Engineering Contradictions & Design Principles
Engineering Contradiction Analysis
1Reliability
If conventional authentication methods (PINs, fingerprints) are used, then implementation simplicity is maintained, but security accuracy deteriorates and is vulnerable to guessing and spoofing attacks
Solution Approach 1:
The patent replaces conventional mechanical/biometric authentication systems (fingerprints, PINs) with a motion sensor-based authentication system that uses accelerometers and gyroscopes to detect user interaction patterns. This substitution enables continuous authentication through behavioral biometric signals without requiring explicit user interaction, thereby improving security accuracy while reducing the need for complex dedicated hardware
Solution Approach 2:
The patent makes the motion sensor system universal by using existing sensors already present in mobile devices for authentication purposes. The same accelerometers and gyroscopes used for motion tracking are now employed for continuous user verification, eliminating the need for separate authentication hardware and reducing overall system complexity
2Adaptability or versatility
If explicit user interaction is required for authentication, then implementation simplicity is maintained, but flexibility deteriorates and cannot prevent post-login access by adversaries
Solution Approach 1:
The authentication system performs self-service by continuously monitoring user behavior patterns through motion sensors without requiring explicit user action. The system automatically verifies user identity based on detected interaction patterns, enabling continuous authentication that adapts to user behavior while maintaining ease of operation
Solution Approach 2:
The patent implements continuous authentication by maintaining ongoing verification of user identity through motion sensor data collection during device usage. This continuous action replaces one-time authentication, providing constant security verification without interrupting user interaction or requiring additional explicit user input
3Adaptability or versatility
If motion sensor data is collected for continuous authentication, then authentication flexibility is improved, but measurement precision deteriorates due to lower accuracy rates compared to conventional methods
Solution Approach 1:
The patent segments the authentication process into multiple independent modules: motion signal collection, feature extraction, feature selection, and classification. This segmentation allows each component to be optimized independently, improving overall measurement precision by refining how motion data is processed and analyzed for user recognition
Solution Approach 2:
The patent changes the parameters of motion signal processing by applying multiple feature extraction algorithms (statistical features, MFCC, HOG, Markov transition matrix) and using ensemble classification methods.

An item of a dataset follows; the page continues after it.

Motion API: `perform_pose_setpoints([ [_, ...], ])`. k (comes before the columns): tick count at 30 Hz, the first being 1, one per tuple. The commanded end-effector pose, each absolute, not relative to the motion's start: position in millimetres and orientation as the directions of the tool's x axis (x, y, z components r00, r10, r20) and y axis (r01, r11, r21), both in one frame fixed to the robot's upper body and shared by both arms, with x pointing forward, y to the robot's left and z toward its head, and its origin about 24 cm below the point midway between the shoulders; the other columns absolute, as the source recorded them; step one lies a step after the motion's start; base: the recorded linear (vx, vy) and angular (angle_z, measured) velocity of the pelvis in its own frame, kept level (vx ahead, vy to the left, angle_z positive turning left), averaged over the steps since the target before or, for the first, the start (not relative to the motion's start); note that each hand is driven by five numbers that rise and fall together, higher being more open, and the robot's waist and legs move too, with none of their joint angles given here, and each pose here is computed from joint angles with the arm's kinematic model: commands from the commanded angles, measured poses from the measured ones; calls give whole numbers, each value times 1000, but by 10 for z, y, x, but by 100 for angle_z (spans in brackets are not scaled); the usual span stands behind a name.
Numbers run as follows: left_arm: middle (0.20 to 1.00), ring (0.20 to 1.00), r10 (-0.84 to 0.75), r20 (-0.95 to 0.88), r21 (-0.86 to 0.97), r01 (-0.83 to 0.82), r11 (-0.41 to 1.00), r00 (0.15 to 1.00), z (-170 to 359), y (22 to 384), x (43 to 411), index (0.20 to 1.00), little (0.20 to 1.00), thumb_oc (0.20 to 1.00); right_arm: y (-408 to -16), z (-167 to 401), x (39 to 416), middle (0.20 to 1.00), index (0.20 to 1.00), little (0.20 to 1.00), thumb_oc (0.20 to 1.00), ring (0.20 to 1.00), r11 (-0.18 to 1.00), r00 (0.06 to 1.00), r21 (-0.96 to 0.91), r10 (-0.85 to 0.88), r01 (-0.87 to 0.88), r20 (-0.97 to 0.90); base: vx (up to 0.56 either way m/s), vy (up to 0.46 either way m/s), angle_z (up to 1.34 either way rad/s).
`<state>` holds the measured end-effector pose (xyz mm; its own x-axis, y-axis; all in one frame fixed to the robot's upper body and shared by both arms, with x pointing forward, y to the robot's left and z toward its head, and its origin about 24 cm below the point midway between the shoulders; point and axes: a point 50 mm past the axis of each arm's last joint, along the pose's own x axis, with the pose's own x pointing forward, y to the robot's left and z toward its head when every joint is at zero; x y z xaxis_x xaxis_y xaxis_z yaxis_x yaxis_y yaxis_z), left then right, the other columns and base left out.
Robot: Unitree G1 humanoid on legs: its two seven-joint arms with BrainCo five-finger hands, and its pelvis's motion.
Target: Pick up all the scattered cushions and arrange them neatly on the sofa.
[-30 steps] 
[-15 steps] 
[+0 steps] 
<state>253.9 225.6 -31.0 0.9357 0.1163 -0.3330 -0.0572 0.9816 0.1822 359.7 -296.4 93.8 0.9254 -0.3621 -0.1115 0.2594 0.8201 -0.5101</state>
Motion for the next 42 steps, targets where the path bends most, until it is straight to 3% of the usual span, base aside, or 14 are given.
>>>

These parameter transformations enhance the discriminative power of motion data, improving accuracy rates while maintaining continuous authentication flexibility
Data Source
AI summary
Technologies are presented herein in support of system and methods for user recognition using motion sensor data. Embodiments of the present invention concern a system and method for capturing motion sensor data using motion sensors of a mobile device and characterizing the motion sensor data into features for user recognition. The motion sensor data of a user is collected by the motion sensors of a mobile device in the form of a motion signal. One or more sets of features are extracted from the motion signal and a subset of discriminative features are then selected. The subset of features is analyzed, and a classification score is generated to classify the user as a genuine user or an imposter user.